The task: Among the entries below, please repeat exactly and only the lines from the line containing "(387, 263): 298" to the line containing "An entry from", both lines included.

Dataset entries below:

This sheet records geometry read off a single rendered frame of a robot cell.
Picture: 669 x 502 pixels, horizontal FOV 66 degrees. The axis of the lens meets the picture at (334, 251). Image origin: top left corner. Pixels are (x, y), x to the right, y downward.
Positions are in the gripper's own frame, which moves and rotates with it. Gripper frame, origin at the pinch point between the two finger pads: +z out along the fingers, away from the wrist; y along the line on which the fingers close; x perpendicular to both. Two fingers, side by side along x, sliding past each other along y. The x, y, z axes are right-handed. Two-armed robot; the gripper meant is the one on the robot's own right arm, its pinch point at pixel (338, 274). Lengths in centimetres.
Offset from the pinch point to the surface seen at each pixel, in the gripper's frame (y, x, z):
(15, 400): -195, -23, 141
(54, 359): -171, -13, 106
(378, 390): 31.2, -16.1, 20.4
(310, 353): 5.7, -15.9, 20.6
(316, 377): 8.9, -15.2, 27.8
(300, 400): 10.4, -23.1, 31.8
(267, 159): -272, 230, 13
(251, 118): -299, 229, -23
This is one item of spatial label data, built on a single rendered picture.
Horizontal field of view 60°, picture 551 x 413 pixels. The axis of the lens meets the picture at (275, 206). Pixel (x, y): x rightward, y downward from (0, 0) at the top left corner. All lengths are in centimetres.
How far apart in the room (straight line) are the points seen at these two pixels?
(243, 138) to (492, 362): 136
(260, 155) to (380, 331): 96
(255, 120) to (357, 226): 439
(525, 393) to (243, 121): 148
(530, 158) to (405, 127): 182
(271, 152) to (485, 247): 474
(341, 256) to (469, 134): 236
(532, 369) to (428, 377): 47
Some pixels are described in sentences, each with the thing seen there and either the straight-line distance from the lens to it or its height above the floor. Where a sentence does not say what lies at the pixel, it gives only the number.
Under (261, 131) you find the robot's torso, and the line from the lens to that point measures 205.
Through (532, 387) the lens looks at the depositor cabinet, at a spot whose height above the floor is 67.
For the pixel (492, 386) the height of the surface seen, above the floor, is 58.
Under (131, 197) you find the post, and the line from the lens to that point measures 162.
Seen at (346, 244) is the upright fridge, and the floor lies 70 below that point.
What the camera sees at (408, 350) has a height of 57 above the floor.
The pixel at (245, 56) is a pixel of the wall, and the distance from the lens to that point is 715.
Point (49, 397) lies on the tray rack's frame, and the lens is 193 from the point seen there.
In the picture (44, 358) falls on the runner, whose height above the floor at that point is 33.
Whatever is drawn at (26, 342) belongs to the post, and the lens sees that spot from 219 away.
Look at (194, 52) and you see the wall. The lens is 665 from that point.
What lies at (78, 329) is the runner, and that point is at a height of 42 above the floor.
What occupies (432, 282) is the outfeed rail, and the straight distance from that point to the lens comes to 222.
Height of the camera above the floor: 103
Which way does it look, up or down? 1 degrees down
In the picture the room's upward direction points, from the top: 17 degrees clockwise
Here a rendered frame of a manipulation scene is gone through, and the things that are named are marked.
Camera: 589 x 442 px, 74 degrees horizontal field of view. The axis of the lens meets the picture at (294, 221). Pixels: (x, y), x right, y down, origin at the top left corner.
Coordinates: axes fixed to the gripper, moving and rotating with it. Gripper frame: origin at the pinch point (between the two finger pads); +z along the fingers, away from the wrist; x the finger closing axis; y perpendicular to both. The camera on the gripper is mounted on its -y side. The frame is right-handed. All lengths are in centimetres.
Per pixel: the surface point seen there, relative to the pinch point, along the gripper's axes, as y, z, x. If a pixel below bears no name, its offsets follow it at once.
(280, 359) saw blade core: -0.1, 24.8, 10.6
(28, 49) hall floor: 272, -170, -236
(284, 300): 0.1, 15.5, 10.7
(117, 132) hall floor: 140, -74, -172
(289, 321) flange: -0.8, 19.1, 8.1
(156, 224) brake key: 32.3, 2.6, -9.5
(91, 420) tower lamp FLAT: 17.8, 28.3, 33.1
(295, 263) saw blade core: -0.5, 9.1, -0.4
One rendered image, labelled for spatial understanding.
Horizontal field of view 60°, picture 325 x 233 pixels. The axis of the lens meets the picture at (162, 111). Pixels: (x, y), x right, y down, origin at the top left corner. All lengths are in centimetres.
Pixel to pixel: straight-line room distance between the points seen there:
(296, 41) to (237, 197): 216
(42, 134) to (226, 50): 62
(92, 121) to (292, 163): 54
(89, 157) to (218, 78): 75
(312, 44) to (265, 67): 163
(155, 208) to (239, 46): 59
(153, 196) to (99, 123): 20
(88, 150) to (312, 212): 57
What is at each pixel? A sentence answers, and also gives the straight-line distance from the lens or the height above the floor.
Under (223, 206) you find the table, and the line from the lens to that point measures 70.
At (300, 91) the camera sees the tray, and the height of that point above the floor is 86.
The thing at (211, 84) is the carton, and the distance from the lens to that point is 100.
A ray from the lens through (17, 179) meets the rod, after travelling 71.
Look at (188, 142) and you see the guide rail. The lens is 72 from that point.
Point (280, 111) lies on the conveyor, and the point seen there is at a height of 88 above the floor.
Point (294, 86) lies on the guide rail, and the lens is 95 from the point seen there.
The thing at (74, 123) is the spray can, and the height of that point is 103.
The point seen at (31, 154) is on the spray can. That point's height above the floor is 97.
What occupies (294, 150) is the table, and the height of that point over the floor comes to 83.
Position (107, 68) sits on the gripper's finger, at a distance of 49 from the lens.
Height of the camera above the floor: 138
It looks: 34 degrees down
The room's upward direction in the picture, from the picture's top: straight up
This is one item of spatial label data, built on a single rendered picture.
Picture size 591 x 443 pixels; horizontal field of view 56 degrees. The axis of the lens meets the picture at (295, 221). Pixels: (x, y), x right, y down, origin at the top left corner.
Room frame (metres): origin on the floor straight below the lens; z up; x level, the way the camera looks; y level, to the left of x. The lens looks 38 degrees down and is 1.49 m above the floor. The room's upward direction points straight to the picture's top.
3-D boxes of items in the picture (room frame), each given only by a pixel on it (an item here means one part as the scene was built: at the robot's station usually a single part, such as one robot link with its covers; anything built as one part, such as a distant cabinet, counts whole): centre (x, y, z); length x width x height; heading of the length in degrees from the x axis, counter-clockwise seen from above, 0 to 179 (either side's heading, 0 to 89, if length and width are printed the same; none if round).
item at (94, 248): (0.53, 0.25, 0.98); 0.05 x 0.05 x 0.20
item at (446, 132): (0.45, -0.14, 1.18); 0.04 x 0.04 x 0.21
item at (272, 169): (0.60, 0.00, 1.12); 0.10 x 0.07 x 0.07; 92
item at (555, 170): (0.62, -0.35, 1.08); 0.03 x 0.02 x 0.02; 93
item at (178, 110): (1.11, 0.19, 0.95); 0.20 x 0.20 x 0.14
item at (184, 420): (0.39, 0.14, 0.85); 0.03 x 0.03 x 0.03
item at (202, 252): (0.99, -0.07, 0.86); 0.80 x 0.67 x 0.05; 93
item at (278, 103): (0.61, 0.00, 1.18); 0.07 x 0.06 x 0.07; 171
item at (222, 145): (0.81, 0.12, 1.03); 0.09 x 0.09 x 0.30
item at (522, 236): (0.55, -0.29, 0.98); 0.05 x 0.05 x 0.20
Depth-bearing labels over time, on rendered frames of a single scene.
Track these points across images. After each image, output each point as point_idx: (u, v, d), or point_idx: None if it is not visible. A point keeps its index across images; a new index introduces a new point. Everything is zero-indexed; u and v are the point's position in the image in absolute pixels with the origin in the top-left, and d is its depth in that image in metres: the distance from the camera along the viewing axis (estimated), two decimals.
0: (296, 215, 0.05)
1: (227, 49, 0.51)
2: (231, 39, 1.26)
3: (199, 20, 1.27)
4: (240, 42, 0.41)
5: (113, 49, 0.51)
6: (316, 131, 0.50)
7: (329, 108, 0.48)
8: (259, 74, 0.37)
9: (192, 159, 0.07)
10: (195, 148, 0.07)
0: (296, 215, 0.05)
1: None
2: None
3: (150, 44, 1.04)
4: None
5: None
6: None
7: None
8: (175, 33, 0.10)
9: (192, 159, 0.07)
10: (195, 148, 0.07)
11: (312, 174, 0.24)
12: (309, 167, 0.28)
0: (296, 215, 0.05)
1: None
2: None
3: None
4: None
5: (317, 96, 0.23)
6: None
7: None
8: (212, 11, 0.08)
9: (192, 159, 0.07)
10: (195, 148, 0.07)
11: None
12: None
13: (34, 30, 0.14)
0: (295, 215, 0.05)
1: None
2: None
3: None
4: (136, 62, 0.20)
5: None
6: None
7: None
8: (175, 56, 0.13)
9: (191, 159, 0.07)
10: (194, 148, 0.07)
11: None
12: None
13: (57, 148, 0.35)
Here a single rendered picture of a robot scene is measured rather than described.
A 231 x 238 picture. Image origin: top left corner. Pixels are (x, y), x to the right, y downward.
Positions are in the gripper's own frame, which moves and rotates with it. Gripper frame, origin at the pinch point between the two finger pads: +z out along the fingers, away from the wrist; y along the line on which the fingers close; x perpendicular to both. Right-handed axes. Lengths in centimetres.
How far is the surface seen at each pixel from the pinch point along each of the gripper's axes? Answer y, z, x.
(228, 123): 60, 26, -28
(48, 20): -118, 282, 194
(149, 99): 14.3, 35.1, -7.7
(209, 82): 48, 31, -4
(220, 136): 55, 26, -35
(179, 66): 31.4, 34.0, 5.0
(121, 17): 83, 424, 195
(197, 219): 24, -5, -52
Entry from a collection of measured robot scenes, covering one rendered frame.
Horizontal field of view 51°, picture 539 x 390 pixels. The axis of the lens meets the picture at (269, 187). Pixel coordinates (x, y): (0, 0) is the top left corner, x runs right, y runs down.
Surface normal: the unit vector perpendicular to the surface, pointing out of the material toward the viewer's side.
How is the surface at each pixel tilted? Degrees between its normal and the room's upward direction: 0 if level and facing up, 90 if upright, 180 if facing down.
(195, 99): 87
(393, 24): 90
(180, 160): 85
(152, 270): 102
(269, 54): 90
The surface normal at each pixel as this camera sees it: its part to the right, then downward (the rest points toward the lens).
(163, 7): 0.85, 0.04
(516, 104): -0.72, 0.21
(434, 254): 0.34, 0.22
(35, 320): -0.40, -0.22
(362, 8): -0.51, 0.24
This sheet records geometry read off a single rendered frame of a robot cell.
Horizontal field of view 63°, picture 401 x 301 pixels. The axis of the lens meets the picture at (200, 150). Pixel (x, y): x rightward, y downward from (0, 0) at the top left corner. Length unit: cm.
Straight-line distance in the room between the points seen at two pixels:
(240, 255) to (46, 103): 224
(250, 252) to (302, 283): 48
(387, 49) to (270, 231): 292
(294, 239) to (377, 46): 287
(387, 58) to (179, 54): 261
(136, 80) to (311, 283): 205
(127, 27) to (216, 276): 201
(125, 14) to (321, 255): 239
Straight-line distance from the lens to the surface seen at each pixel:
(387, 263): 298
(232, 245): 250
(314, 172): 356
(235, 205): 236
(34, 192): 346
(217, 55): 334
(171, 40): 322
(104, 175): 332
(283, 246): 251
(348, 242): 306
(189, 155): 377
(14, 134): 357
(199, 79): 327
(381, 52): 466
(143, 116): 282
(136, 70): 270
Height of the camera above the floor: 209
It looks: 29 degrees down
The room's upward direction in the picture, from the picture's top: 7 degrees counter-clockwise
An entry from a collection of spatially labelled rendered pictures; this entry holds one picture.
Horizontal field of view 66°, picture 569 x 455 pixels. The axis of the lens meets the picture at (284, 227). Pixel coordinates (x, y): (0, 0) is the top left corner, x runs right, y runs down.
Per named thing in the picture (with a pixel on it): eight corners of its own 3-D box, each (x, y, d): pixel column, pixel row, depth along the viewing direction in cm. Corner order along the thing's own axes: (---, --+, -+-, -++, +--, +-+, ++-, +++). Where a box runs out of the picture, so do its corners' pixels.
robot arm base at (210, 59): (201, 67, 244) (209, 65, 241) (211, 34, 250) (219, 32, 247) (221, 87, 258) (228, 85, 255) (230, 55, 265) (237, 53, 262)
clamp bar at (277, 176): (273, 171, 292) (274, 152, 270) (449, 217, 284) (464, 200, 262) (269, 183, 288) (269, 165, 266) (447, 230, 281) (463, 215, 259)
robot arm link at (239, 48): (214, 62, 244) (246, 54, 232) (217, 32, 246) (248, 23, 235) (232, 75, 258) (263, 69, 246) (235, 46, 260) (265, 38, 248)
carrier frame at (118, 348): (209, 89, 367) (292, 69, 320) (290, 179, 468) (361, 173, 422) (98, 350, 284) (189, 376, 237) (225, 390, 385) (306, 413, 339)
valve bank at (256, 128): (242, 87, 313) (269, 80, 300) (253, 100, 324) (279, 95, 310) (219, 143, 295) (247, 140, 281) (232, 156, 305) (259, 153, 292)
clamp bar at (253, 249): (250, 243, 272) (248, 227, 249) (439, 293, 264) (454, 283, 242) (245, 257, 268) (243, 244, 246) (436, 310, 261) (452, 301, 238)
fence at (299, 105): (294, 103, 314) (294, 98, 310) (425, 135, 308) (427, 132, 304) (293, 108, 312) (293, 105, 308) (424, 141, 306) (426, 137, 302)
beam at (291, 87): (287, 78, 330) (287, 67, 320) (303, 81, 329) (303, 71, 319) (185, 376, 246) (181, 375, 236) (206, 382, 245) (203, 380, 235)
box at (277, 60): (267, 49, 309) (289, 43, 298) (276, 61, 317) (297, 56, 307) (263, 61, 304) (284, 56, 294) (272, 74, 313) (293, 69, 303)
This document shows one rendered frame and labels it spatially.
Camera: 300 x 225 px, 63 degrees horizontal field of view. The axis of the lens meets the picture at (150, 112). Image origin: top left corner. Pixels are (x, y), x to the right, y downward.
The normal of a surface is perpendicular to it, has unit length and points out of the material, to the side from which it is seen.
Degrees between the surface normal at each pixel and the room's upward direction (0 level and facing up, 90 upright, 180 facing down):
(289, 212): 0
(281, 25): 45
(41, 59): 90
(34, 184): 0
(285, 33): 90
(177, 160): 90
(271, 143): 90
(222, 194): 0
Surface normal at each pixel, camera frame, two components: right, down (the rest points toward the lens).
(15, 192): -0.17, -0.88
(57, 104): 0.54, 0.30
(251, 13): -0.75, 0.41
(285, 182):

End of Dataset entries.

Problem solution:
(387, 263): 298
(232, 245): 250
(314, 172): 356
(235, 205): 236
(34, 192): 346
(217, 55): 334
(171, 40): 322
(104, 175): 332
(283, 246): 251
(348, 242): 306
(189, 155): 377
(14, 134): 357
(199, 79): 327
(381, 52): 466
(143, 116): 282
(136, 70): 270
Height of the camera above the floor: 209
It looks: 29 degrees down
The room's upward direction in the picture, from the picture's top: 7 degrees counter-clockwise
An entry from a collection of spatially labelled rendered pictures; this entry holds one picture.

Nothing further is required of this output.